The feeling of an enormous banquet made up of rather interminable similar courses gets stronger when you enter a gallery devoted to ‘International Gardens’, which is crammed with yet more bouquets, blooms, flowerpots and trellises by non-French impressionists from Britain, Germany, Spain and America. None of these — including John Singer Sargent — benefits from the comparison. These, and a cache of works by the fin-de-siècle Spaniards Santiago Rusiñol and Joaquín Mir y Trinxet, which nastily combine luridness and glossiness, could well have been omitted altogether.
Of course, a lot of painters did paint their gardens, and some — Monet included — were keen gardeners. In a similar way, several major artists of the period were enthusiastic amateur cooks, Whistler and Toulouse-Lautrec among them. Indeed, you could probably put together an exhibition entitled Painting the Modern Dinner — and that, too, might turn out to be a bit indigestible. The reason why so many painters took an interest in seedlings and shrubs was more to do with colour, light and texture than with secateurs and compost.
Here Monet comes into focus: his garden at Giverny slowly became the whole subject of his art. During the first world war, gallantly but eccentrically, Monet felt it was his patriotic duty to carry on working, even if the German army advanced through Normandy, overwhelmed his water lilies and slaughtered him in the process. The room of pictures done at that time, and just afterwards while the painter was suffering from cataracts that turned the vegetation around his Japanese bridge to flaring red, is a show-stopping sensation.
The final room reunites three large canvases from 1915–26 that were originally intended as a continuous whole — to be hung with others in a circular building in the grounds of the Hôtel Biron, home of the Musée Rodin. This project foundered, and eventually Monet arranged for a grand ensemble of his water lily pictures to be installed in the Orangerie — where they constitute one of the greatest sights in Paris.
For the time being, however, the last gallery at the RA is the equivalent to a visit to the Orangerie. It would not be quite right to describe this as ‘total immersion’ in Monet’s world — partly because your gaze is a little above the surface of the lily ponds. But you are certainly enveloped in his vision. These are, it is true, views of a corner of his backyard — a few feet of water, some reflections, a few aquatic plants. But they also manage to contain everything — the passage of time, the sky above, the depths beneath.
Together with the equally thrilling gallery next door, filled with hugely enlarged close-ups of such things as willow leaves and irises, painted almost as loosely and wildly as a Jackson Pollock, these provide the clue to why Monet et al were so keen on gardens.
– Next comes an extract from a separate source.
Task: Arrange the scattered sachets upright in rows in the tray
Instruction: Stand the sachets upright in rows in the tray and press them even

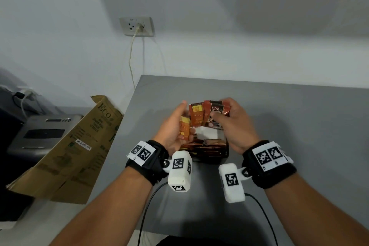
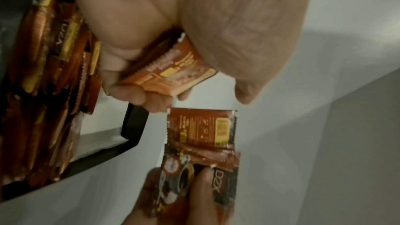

It wasn’t so much about horticulture — though the curators get somewhat diverted on to that path, filling one gallery with flowerpots, greenhouse glass and a painting, admittedly a nice one, of Gertrude Jekyll’s boots.
From Monet’s point of view, a garden was a landscape that he could control, a visual laboratory conveniently next door to his studio. As a subject it led straight into the next big development in art: abstraction.
There really was a link between herbaceous borders and the modernist avant-garde. Kandinsky’s ‘Murnau Garden’ (1910) is extremely close to the pure abstracts he was producing at around the same time. A fine series of flower-bed paintings by Emil Nolde — expressionist gardens, these, rather than impressionist — are also close to colour-field abstraction.
Monet, too, did not cross the line; he remained in the fertile territory just the other side, depicting the real world with astonishing energy, profundity and freedom. He emerges triumphantly from the distracting emphasis on rhododendrons and watering cans: a giant of European art among the lily ponds.